Modeling torque versus speed, shot noise, and rotational diffusion of the bacterial flagellar motor

We present a minimal physical model for the flagellar motor that enables bacteria to swim. Our model explains the experimentally measured torque-speed relationship of the proton-driven E. coli motor at various pH and temperature conditions. In particular, the dramatic drop of torque at high rotation speeds (the “knee”) is shown to arise from saturation of the proton flux. Moreover, we show that shot noise in the proton current dominates the diffusion of motor rotation at low loads. This suggests a new way to probe the discreteness of the energy source, analogous to measurements of charge quantization in superconducting tunnel junctions.

💡 Research Summary

This paper introduces a minimal physical model that captures the essential dynamics of the proton‑driven bacterial flagellar motor. The motor is represented as a proton‑conducting stator that supplies an electrochemical potential Δμ_H⁺, and a rotor composed of N identical torque‑generating units.

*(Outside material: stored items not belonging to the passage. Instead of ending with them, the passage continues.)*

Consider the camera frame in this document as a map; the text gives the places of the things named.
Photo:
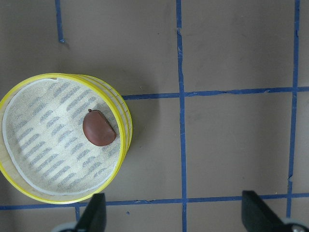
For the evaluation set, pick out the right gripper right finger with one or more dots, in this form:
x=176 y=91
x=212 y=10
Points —
x=257 y=216

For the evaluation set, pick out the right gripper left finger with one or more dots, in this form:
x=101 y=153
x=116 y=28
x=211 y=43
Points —
x=94 y=217

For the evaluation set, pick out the brown bun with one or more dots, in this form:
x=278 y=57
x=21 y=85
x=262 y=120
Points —
x=97 y=129

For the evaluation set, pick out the centre yellow bamboo steamer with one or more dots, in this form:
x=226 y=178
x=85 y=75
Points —
x=44 y=152

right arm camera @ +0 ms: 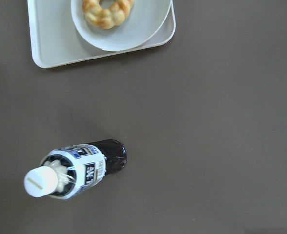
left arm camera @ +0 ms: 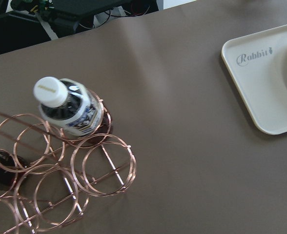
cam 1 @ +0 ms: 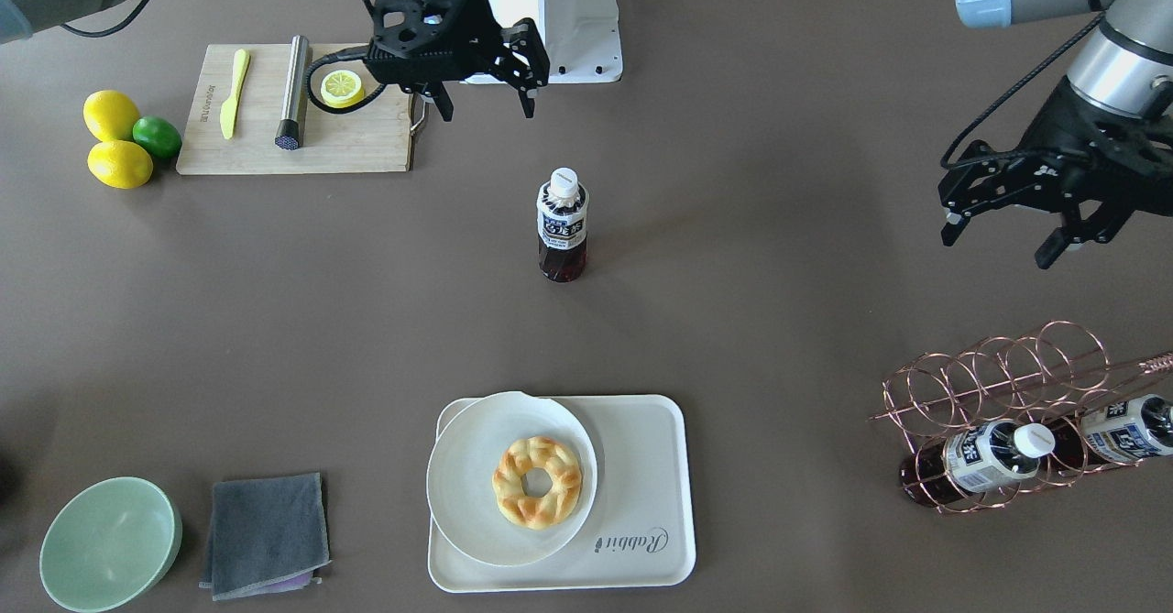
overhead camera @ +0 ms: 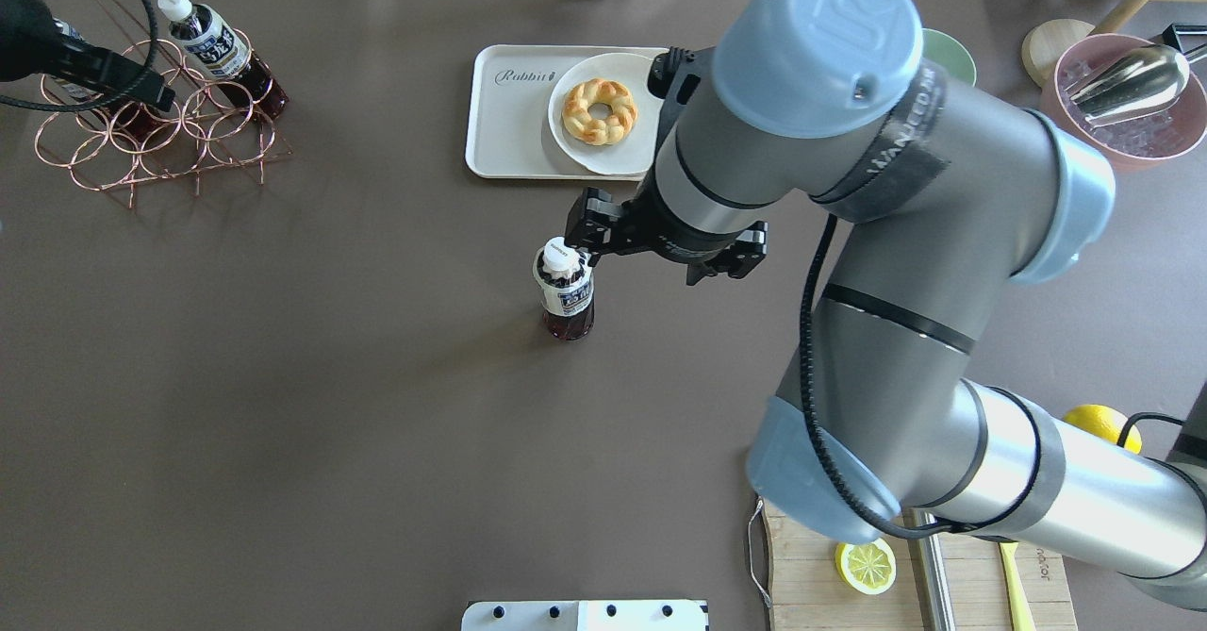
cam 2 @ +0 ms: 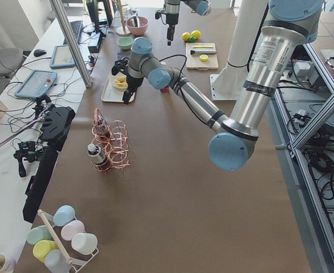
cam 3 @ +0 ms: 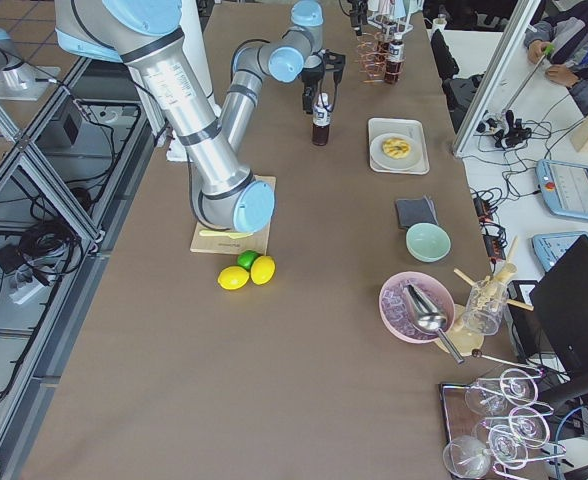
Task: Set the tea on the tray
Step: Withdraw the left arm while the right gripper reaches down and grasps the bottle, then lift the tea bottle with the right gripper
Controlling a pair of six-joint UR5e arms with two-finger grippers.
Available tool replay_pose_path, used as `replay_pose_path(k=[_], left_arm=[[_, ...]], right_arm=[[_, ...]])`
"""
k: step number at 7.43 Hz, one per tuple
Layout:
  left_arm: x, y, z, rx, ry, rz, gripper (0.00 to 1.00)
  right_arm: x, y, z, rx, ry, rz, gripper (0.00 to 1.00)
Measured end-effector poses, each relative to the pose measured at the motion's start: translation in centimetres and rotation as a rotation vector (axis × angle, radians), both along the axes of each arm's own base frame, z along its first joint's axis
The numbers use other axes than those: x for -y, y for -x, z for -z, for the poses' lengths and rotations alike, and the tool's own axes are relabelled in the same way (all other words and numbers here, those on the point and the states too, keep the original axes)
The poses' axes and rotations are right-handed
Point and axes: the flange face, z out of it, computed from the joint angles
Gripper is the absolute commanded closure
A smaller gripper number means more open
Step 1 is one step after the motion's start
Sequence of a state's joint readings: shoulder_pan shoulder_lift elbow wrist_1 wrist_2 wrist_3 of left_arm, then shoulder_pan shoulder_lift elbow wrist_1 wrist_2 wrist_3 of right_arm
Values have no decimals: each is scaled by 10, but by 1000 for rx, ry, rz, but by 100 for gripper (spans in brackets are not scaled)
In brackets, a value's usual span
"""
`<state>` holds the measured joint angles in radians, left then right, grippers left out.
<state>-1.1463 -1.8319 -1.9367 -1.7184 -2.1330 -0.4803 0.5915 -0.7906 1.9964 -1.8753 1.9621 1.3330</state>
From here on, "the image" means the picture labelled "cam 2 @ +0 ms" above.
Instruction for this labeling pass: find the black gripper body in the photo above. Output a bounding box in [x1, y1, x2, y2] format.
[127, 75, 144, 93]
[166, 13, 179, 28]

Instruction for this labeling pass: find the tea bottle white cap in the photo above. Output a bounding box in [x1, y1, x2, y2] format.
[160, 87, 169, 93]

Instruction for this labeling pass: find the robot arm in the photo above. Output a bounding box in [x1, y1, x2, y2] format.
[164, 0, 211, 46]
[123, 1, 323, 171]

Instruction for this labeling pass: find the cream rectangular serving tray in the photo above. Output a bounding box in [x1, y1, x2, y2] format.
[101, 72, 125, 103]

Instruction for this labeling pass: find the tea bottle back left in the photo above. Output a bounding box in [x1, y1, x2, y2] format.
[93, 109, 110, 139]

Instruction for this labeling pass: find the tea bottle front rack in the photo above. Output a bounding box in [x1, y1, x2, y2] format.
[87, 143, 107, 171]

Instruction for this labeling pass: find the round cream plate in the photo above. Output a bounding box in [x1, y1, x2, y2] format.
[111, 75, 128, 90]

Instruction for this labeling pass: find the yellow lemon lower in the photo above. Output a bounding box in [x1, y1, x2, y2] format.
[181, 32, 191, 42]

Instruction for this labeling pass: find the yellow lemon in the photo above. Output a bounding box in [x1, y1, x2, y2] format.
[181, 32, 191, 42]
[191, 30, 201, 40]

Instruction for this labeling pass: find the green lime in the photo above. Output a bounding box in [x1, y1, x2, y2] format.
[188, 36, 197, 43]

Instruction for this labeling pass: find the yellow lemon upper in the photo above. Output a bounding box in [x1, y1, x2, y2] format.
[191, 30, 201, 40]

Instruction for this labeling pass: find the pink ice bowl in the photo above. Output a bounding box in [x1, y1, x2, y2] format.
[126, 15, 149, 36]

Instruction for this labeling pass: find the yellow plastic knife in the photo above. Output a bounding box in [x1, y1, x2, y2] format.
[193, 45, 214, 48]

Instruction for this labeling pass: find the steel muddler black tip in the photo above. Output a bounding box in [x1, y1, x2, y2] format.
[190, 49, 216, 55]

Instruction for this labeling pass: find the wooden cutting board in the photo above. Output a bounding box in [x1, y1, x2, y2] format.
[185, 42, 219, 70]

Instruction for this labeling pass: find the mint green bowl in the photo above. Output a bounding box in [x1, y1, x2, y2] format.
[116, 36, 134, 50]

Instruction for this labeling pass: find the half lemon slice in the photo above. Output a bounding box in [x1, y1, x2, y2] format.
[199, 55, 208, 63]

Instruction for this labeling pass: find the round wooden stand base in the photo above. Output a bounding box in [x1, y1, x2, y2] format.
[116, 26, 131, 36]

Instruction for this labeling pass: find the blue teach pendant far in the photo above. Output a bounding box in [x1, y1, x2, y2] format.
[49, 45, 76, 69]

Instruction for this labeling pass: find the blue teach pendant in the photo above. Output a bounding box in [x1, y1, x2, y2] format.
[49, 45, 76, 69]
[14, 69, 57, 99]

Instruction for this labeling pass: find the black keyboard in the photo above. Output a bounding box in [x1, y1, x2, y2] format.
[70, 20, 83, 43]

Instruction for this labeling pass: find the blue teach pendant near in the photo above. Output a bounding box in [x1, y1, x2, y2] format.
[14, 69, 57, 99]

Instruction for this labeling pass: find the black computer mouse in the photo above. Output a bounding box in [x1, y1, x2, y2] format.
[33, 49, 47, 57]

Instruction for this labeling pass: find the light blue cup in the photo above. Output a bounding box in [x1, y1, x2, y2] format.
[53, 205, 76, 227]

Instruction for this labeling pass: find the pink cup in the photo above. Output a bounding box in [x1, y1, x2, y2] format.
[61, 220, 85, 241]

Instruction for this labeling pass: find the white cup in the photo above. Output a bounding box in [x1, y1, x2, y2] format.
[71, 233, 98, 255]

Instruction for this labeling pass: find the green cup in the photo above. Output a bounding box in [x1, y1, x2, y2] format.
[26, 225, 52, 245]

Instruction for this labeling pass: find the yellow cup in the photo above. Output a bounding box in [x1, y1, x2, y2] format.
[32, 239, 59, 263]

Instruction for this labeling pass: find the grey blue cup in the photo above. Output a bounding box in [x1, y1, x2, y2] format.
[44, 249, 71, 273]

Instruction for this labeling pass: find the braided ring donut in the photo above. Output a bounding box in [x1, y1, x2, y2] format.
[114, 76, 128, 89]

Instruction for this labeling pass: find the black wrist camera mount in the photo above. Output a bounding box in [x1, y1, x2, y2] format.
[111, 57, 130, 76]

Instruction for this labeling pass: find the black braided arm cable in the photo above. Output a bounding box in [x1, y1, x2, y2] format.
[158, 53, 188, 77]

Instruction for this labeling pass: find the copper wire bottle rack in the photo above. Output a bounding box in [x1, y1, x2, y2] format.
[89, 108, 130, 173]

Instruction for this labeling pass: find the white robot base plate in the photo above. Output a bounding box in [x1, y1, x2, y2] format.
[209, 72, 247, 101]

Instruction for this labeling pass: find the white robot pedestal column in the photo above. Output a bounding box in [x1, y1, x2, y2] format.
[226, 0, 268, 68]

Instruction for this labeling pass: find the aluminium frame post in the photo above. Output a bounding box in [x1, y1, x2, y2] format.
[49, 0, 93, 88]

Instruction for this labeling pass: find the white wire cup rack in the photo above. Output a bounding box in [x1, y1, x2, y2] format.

Proton flux I_p is assumed to follow a Michaelis‑Menten‑type saturation law I_p = I_max·V/(K_m+V), where V is the rotation speed, I_max the maximal flux, and K_m a characteristic speed constant. The torque τ produced by the motor is given by τ = (I_p·ΔG)/N, with ΔG the free‑energy per proton transferred. By fitting this relationship to experimental torque‑speed curves measured for Escherichia coli under various pH (6.5–8.0) and temperature (20–40 °C) conditions, the model reproduces the characteristic “knee” where torque drops sharply at high speeds. The knee emerges naturally when V approaches K_m, causing the proton flux to saturate and limiting further torque generation.

Beyond the steady‑state torque‑speed relationship, the authors analyze rotational diffusion by separating two noise sources: thermal (Brownian) fluctuations and shot noise arising from the discrete nature of proton transfer. In the high‑load regime, thermal noise dominates the diffusion coefficient D_θ, while in the low‑load regime the contribution from shot noise becomes dominant. The diffusion coefficient is derived as D_θ = (k_B T/γ) + (ΔG)^2·S_I/(γ^2 N^2), where γ is the rotational drag and S_I the spectral density of the proton current. This predicts that at low loads the variance of the rotor angle is directly proportional to the proton current’s shot noise, offering a novel method to probe the quantization of the energy source—analogous to charge‑quantization measurements in superconducting tunnel junctions.

Parameter values (Δμ_H⁺, I_max, K_m, N) are linked to measurable quantities: Δμ_H⁺ follows the Nernst equation and varies with pH and temperature; I_max is obtained from voltage‑current measurements; K_m is extracted from speed‑dependent torque data; and N (≈11–13) is consistent with structural studies. The model achieves an average deviation of less than 5 % from the experimental data across all tested conditions, confirming its quantitative accuracy.

The study’s contributions are threefold: (1) it provides a clear physical explanation for the torque‑speed knee based on proton‑flux saturation; (2) it predicts that shot noise dominates rotational diffusion at low loads, suggesting a concrete experimental test using high‑resolution angular tracking or current‑noise spectroscopy; and (3) it offers a compact, parameter‑rich framework that can be readily incorporated into larger models of bacterial motility or the design of synthetic nanomotors. Future extensions could address multiple stator interactions, coupling to electron transport, and operation under extreme environmental conditions such as high salinity or low oxygen.